Petugas TPS Kurang dari 7 Orang, Ini Alasannya

Ilustrasi. - Freepik
08 Desember 2020 08:37 WIB Jumali Bantul Share :

Harianjogja.com, BANTUL--Komisi Pemilihan Umun (KPU) Bantul menyatakan tidak setiap Tempat Pemungutan Suara (TPS) di wilayahnya diisi oleh 7 petugas Kelompok Penyelenggara Pemungutan Suara (KPPS) pada Pilkada 2020.

Sebab, KPU tidak akan memaksakan menerapkan 7 petugas di setiap TPS, jika ternyata ada satu hingga dua petugas terkena tracing ataupun harus menjalani isolasi mandiri karena terpapar Covid-19.
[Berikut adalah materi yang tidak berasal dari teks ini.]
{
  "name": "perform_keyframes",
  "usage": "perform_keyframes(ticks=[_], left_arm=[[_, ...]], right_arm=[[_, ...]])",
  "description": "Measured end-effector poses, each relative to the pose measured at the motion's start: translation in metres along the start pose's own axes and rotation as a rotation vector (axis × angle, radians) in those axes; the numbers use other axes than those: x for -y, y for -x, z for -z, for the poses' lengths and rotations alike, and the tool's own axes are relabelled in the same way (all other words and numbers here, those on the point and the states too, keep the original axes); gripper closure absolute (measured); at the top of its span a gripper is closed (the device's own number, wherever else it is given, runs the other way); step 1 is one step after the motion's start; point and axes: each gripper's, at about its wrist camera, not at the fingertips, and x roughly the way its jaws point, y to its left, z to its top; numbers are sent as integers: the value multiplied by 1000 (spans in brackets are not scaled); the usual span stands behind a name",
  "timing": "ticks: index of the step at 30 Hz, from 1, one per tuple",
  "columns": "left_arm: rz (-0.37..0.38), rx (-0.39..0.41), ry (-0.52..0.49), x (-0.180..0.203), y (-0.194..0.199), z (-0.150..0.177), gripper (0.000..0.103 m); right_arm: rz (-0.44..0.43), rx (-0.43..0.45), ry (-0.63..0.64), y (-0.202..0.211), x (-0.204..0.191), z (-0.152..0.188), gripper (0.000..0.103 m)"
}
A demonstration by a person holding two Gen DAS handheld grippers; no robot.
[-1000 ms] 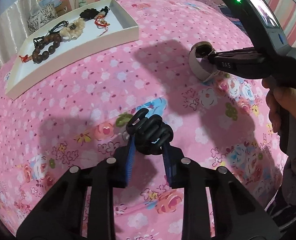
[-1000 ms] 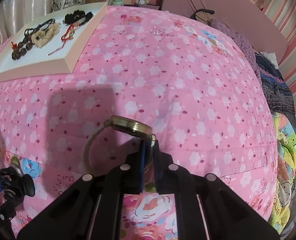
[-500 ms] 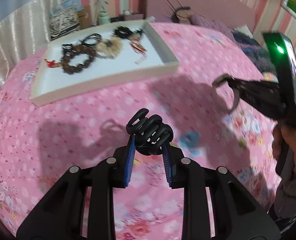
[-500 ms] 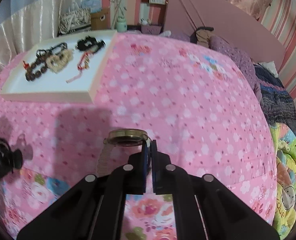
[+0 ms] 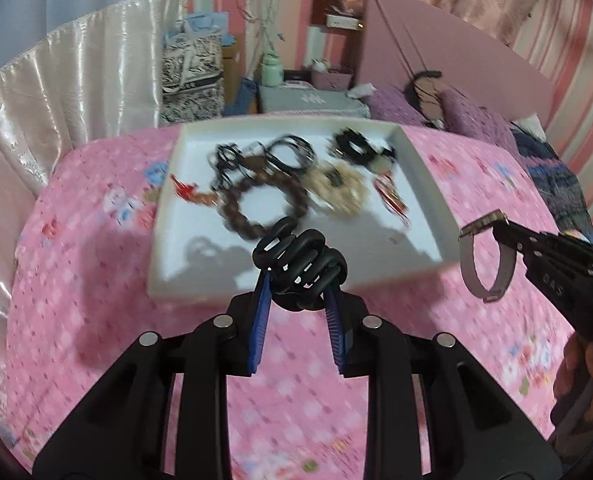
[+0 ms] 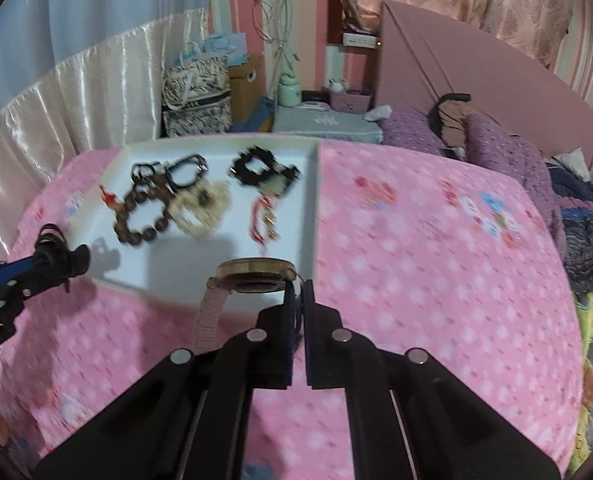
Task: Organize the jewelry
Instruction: 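Carry the claw clip with the left tool into the tray while the right tool carries the watch there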
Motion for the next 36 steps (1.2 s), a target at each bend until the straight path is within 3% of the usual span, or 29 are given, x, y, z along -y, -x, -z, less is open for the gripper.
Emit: perform_keyframes(ticks=[5,8,17,36], left_arm=[[-10,30,35,-16,-24,-18,78],[-19,22,58,-33,-38,-15,78],[-57,35,54,-36,-77,-7,78],[-107,78,71,-50,-99,-2,77]], right_arm=[[-35,16,-31,-23,-15,-14,100],[-37,23,-35,-37,-22,-17,100],[-34,55,-48,-78,-35,-7,100],[56,118,-39,-95,-37,0,100]])
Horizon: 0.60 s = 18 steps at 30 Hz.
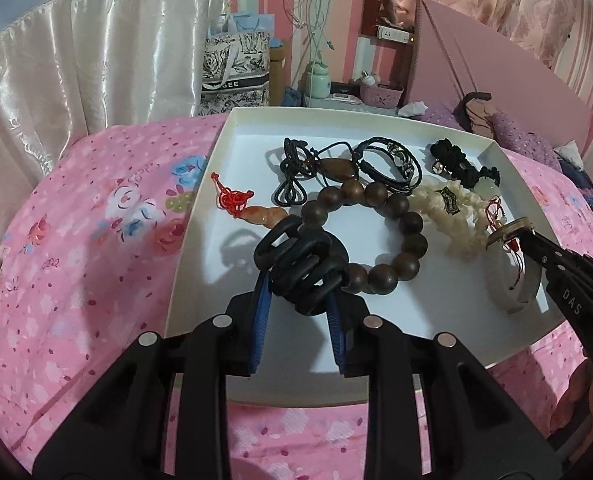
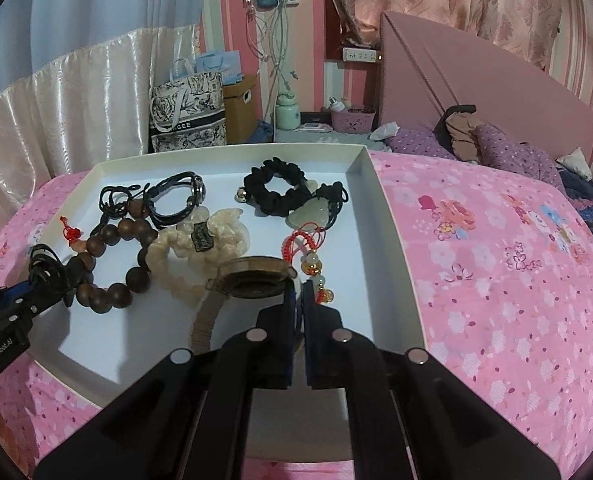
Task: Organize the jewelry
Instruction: 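Carry the claw clip with the left tool into the tray while the right tool carries the watch there, then open both tools to release the clip and watch in the tray, then withdraw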
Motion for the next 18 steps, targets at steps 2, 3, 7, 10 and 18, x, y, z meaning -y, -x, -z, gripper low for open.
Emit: perform_keyframes(ticks=[2,3,7,10,18], left_arm=[[-7,6,-4,0,-1,1,76],[-13,8,-6,0,-1,1,73],[-28,12,-4,-2,0,2,67],[-47,15,-3,-3,-1,1,57],[-63,7,20,-6,1,-1,41]], right_arm=[[16,-3,7,-1,0,2,100],[19,-6,5,-2,1,2,99],[25,-24,-2,-5,2,3,96],[56,-30,17,-8,0,5,95],[38,-32,21,-6,0,6,74]])
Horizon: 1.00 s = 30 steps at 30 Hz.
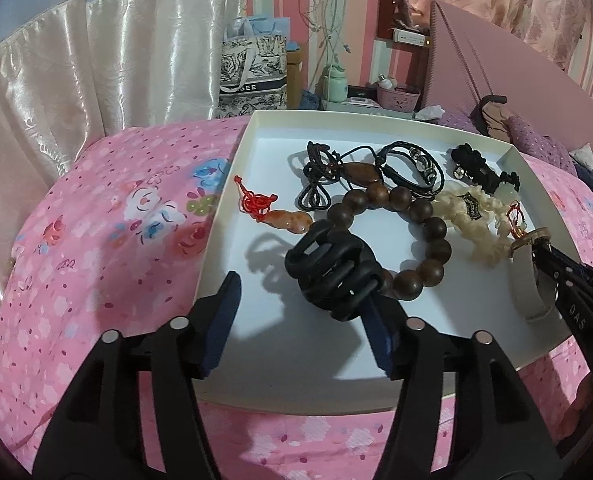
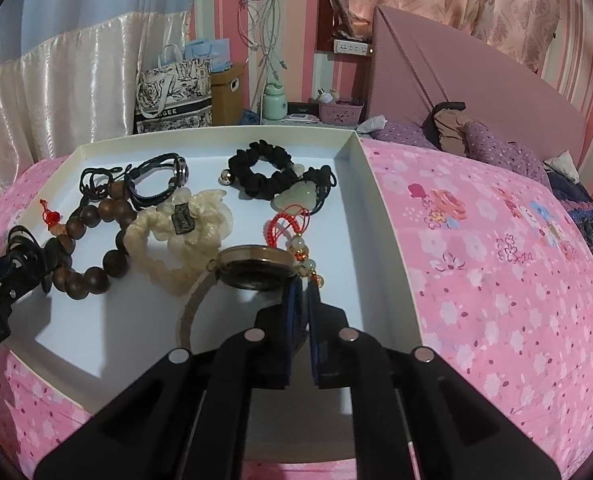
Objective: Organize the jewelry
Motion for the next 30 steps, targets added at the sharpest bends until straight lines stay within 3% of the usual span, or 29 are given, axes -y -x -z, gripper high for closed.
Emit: perform_keyframes(ticks=[2,5,11,14,22,30], left_arm=[[4,-2,4,2,5,0,39],[-2,18,-20,8,23,3,33],[6,96,-8,1,86,12,5],[32,143,9,-4,124,23,3],[24,199,18,-11,183,72,3],[-11,283,2,-9,202,103,3]], right_arm=[[-9,15,-3,8,-1,1,47],[-34,40,16,27,-4,0,45],[-35,116,15,81,1,5,20],[-16,159,13,113,5,13,8],[57,199,20,180,10,54,2],[64,237,0,197,14,80,2]])
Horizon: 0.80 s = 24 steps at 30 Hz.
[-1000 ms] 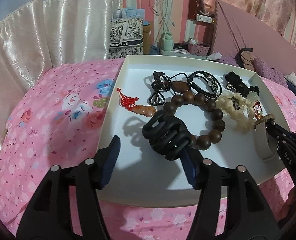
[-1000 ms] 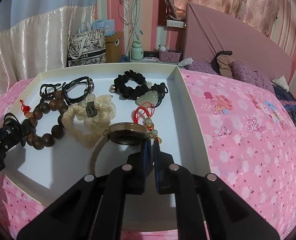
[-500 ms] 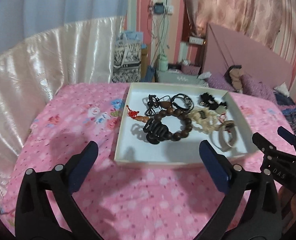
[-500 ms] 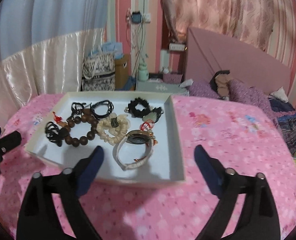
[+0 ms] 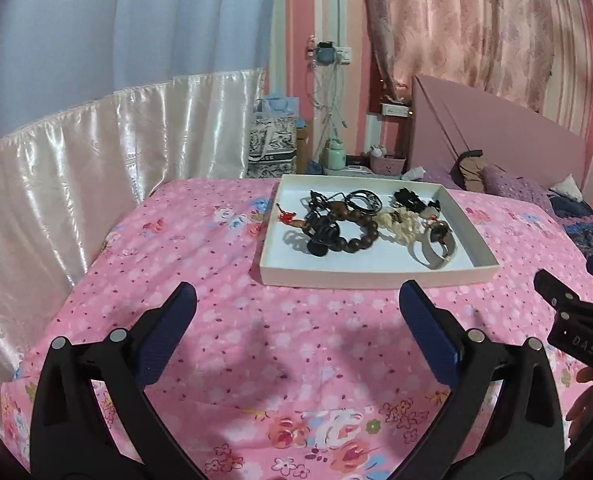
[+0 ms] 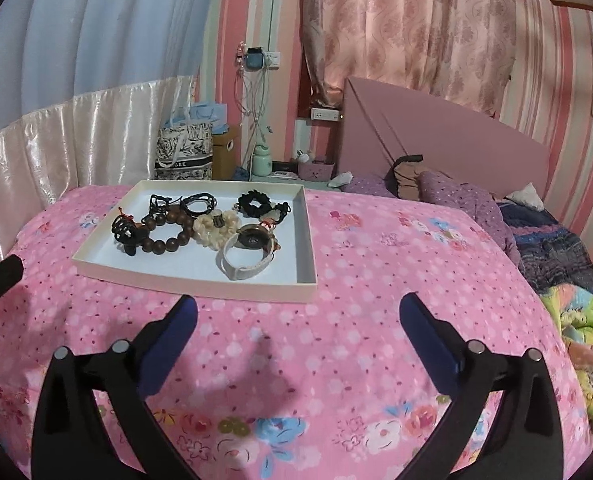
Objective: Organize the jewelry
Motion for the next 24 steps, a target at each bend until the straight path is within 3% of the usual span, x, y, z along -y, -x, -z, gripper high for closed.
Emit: perform_keyframes(ticks=[10,15,24], left_arm=[[-3,-7,3,-3,2,9,3],[-41,-14,5,-6,0,11,3],[-34,-5,-15,-2,4,12,3]], right_arm=[[29,74,1,22,-6,9,2],[29,62,-2,20,-6,10,2],[33,49,2,17,-7,11,2]])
“Jadi bisa saja di setiap TPS jumlah petugas KPPS kurang dari tujuh petugas. Karena pergantian maksimal dilakukan hari ini. Setelah ini tidak ada lagi pergantian sampai saat pemilihan,” kata Ketua Divisi Partisipasi Masyarakat dan SDM KPU Bantul, Musnif Istiqomah, Senin (7/12/2020).

BACA JUGA : 3 Pengawas TPS & 14 Petugas KPPS Gunungkidul Positif

Menurut Musnif saat ini berdasarkan pemeriksaan awal dan hasil rapid test, 14.595 petugas KPPS saat ini dipastikan aman dari Covid-19.

Kendati demikian, pihaknya tidak bisa memberikan garansi apakah mereka sepenuhnya aman, mengingat perkembangan Covid-19 di Bantul cukup tinggi. Di mana, per-6 Desember 2020 tercatat Bantul masih menjadi zona merah penularan Covid-19 dengan jumlah pasien terkonfimasi positif mencapai 1.852 orang. Dari jumlah tersebut, 1.498 sembuh, 49 meninggal dunia dan 305 di antaranya masih menjalani isolasi.

Untuk itu, lanjut Musnif, untuk mengatasi kendala keterbatasan petugas KPPS dan mencegah penularan Covid-19, nantinya bisa saja satu TPS diisi oleh 5 petugas KPPS atau kurang dari tujuh petugas.

“Jika kurang dari lima petugas, maka akan ada bantuan dari petugas KPPS di TPS sebelah yang jumlahnya tujuh petugas,” paparnya.

BACA JUGA : Jelang Pilkada, 2 Petugas KPPS di Sleman Positif Covid-19

Meski akan dihadapkan dengan kondisi yang cukup sulit, Musnif mengungkapkan, pihaknya tetap mengetatkan protokol kesehatan di setiap TPS. Selain menyediakan petugas, menyediakan tempat cuci tangan, melakukan pengaturan jarak antarpemilih, di setiap TPS ada pengaturan jam pemilih.

“Yang jelas semua telah diatur. Pengaturan jam ini sebagai upaya untuk mengatasi kerumunan. Kami harap warga tidak perlu takut datang dan silakan memilih,” paparnya.

Sementara pantauan Harianjogja.com di lapangan memperlihatkan sejumlah TPS mulai dibangun. Salah satu petugas KPPS di TPS 13 Srigading, Sanden Hariyadi mengatakan, pihaknya telah membagikan surat Pemberitahuan Pemungutan Suara Bagi Pemilih kepada 441 pemilih sejak Minggu (6/12/2020).

“Dalam surat tersebut sudah diatur waktu kehadiran. Kami membagi enam jam pelaksanaan pemilihan. Nanti yang tidak sesuai jam, akan kami minta menunggu dan akan dilayani setelah urutan jam selesai. Sekarang semua telah kami persiapkan, sore ini tinggal menunggu bilik suara khusus,” katanya.